Questionado por um espectador do fórum sobre a possibilidade das empresas migrarem para o Nordeste, que vem ampliando as oportunidades de negócios, Renato afirmou que custa mais caro o transporte de São Paulo ou Minas Gerais para o Nordeste do que da China para o porto de Santos. Aliado a isso, ainda há a energia elétrica – uma das mais caras do mundo -, mas que deve ser barateada em 2013; a burocracia eos  custos trabalhistas.

“A indústria brasileira não quer e nem precisa de subsídios. O mínimo que queremos é uma isonomia nesses fatores sistêmicos de competitividade, nada mais”. 

Um “maior” Brasil Maior

Para Michel, da Abimd, a maior dificuldade das políticas do governo federal são conseguir botar em prática o que está no papel.

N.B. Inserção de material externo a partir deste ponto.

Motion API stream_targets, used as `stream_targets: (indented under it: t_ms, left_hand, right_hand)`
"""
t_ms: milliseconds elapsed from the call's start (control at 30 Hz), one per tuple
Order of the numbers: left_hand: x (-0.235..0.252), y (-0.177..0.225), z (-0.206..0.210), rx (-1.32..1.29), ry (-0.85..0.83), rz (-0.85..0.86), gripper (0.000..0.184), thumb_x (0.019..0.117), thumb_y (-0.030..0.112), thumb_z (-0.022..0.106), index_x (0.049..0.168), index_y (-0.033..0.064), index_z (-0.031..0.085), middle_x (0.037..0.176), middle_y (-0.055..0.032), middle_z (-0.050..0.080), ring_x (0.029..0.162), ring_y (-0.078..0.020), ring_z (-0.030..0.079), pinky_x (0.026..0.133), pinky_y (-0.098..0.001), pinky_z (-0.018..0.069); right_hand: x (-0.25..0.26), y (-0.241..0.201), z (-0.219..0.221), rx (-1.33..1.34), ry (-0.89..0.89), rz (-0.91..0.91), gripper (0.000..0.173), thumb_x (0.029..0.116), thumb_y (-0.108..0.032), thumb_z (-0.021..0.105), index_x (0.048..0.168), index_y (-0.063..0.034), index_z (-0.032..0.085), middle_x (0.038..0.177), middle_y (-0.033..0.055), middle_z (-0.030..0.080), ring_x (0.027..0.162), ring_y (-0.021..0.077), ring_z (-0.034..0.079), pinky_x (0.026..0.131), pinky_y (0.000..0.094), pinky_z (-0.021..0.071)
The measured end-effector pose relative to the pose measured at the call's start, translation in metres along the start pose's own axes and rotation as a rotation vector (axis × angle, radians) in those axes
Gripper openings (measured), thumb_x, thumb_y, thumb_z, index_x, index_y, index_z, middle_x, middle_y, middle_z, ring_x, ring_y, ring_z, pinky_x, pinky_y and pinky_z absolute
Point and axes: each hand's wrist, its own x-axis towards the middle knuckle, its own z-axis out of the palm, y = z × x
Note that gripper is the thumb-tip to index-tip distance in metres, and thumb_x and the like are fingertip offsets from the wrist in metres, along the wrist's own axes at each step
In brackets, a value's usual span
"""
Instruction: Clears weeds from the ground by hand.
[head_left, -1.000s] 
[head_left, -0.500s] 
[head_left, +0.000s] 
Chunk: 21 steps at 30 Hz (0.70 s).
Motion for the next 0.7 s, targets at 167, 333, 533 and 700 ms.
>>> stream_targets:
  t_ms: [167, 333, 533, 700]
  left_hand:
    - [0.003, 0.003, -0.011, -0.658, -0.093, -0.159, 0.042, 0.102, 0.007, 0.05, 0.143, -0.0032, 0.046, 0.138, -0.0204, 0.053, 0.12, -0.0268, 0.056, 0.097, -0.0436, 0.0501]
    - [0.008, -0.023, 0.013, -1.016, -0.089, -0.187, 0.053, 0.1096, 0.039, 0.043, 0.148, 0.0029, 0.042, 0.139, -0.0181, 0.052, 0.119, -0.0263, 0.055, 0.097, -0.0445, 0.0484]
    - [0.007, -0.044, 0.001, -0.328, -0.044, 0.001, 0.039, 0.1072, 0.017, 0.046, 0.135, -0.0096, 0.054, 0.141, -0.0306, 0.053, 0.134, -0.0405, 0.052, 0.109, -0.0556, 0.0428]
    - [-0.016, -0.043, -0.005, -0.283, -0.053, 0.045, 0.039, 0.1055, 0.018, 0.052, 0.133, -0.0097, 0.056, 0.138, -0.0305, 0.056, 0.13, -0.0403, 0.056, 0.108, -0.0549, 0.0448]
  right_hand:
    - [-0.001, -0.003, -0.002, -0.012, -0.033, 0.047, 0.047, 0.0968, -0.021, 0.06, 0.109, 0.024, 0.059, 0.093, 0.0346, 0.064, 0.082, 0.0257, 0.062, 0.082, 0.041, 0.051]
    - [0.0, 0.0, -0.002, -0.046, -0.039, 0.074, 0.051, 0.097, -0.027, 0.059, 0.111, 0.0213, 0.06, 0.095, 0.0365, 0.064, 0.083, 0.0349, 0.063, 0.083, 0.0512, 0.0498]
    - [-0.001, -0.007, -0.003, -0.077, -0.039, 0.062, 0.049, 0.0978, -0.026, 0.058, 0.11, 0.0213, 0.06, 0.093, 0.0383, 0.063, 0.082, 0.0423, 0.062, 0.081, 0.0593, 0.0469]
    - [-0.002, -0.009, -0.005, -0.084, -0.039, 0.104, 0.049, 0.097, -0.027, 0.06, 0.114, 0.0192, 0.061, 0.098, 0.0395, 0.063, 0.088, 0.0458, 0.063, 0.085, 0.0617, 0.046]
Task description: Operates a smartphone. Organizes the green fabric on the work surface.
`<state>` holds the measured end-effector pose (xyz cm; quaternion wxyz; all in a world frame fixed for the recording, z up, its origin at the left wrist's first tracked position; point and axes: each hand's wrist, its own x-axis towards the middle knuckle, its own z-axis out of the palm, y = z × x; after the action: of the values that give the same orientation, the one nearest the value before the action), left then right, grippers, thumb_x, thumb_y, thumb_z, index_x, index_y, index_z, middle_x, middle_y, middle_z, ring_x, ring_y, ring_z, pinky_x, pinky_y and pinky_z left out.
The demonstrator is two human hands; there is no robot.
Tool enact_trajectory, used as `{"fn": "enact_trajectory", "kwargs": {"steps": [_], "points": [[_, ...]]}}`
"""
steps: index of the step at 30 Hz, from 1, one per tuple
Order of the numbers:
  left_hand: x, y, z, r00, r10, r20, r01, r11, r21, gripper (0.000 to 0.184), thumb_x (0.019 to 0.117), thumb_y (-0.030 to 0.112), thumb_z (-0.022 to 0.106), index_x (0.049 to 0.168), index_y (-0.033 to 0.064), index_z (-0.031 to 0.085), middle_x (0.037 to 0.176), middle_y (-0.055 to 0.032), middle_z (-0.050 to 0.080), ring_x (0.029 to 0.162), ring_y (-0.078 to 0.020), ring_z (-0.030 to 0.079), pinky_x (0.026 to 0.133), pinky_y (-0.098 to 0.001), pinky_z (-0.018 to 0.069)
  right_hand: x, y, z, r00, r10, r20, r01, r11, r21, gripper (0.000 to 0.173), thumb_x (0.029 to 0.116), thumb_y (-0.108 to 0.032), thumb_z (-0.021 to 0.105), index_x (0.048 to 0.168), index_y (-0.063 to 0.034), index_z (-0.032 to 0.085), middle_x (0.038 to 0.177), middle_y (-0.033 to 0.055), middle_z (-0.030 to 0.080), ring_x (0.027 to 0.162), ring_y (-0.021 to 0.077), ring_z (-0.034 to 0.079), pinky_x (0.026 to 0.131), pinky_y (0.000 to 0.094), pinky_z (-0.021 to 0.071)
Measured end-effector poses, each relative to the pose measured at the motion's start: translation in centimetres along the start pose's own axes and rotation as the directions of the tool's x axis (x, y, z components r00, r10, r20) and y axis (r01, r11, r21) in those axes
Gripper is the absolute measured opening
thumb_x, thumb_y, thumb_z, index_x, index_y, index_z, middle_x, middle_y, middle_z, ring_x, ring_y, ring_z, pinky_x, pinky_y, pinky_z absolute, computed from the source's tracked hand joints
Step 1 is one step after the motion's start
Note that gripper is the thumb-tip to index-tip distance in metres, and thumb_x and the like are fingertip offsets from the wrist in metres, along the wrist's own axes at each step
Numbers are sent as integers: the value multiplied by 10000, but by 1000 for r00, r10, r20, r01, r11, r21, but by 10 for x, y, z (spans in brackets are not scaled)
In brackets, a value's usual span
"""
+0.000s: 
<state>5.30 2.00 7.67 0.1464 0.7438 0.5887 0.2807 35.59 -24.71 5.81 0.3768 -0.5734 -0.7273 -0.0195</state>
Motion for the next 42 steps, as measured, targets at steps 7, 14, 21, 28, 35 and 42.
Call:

Segundo ele, as mudanças na tributação do INSS, por meio do Brasil Maior, representaram um passo positivo, pois a medida ataca diretamente os problemas da competitividade. “Mas falta muita coisa”, ponderou. “Está claro que o Brasil não tem condições de ser competitivo em custo na indústria que emprega necessariamente mão de obra”. Contudo, não se trata de voltar atrás, uma vez que o país acumulou importantes conquistas trabalhistas. “Mesmo que fosse possível reduzir os salários pela metade, estamos ainda falando de 300% a mais do que o salário de muitos países, como o Vietnã”. 

Em relação à eficácia do Plano Brasil Maior, Renato afirmou que o programa não é uma política industrial, principalmente porque a maioria das medidas tem dia para começar e para acabar. “Na verdade, é um pacote deste governo e que pode, ou não, passar para o próximo governo”. Diante disso, Renato levantou dúvidas sobre a possibilidade de empresários conduzirem grandes investimentos a longo prazo, sem ter um horizonte para além dos 4 anos de governo. 

Ao mesmo tempo, explicou que os empresário da indústria têxtil reconhecem o esforço do governo federal para salvar a produção nacional. Trata-se de uma “conscientização” e de uma “sensibilização”, restando apenas a compreensão de que “o buraco é mais fundo”.

“São questões estruturais e que muitas vezes vem até mesmo da Constituição. Mas há, pelo menos, um enfrentamento do governo, que está disposto”. O grande ponto dos pacotes é a desoneração da folha de pagamentos, frizou. Ainda assim, Renato considera que a medida é, em realidade, uma substituição na forma de pagamento da contribuição. 

Outra ação importante, e que está na esteira do Brasil Maior, é o Regime Especial de Reintegração de Valores Tributários para as Empresas Exportadoras, o Reintegra, regulamentado em dezembro do ano passado. O regime institui desoneração de resíduos de tributos indiretos, como PIS e Cofins, sobre os produtos industrializados brasileiros exportados. As empresas beneficiadas tem direito à reintegração equivalente ao percentual de 3% da receita de exportação, e só podem ser beneficiado os produtos em que os custos dos insumos importados não são superiores a 40% do preço de exportação. “Podemos até questionar se os 3% são suficientes ou não, mas já foi na direção correta”, pontuou.

Outra arma do governo é o Conselho de Competitividade, que está identificando gargalos, com representantes dos setores público e privado. Ele vem do Fórum de Competitividade, do governo Fernando Henrique Cardoso, muda para PDP (Política de Desenvolvimento Produtivo), no governo Lula e que agora chama-se Conselho de Competitividade. 

Ainda assim, diante de todas as medidas, Renato reivindicou algo de fato “maior”. “Houve muita conversa, propostas e identificação de problemas, mas que não se concretizaram como política. O Brasil ainda precisa definir se quer uma política de governo ou de Estado”, concluiu.